**WHAT YOU ARE ASKED TO DO**. Scan the data and please report how many lines include the word "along". Leave out everything but the number.
Segment Open
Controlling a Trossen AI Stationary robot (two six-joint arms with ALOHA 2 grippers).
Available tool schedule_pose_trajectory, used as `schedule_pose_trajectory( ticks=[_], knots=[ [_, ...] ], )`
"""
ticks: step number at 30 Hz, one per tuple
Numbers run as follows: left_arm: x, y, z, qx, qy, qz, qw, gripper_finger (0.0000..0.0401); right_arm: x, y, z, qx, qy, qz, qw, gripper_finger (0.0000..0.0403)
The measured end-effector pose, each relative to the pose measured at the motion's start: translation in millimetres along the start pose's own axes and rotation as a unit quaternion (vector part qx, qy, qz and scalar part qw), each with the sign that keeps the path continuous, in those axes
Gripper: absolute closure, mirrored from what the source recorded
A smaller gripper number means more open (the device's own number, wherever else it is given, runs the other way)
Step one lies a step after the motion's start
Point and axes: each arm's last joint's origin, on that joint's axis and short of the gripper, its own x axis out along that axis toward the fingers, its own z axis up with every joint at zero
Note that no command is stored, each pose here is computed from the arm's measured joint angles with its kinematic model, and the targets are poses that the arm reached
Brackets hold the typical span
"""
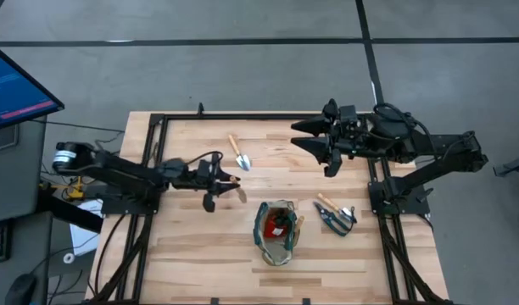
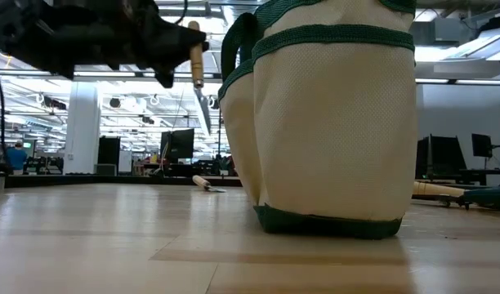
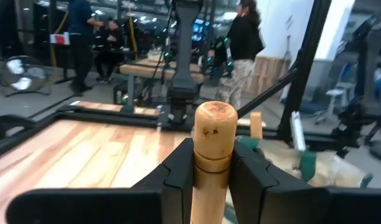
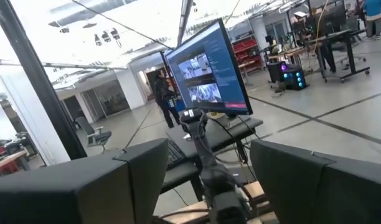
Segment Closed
**SOLUTION FOR THIS PROBLEM**. 2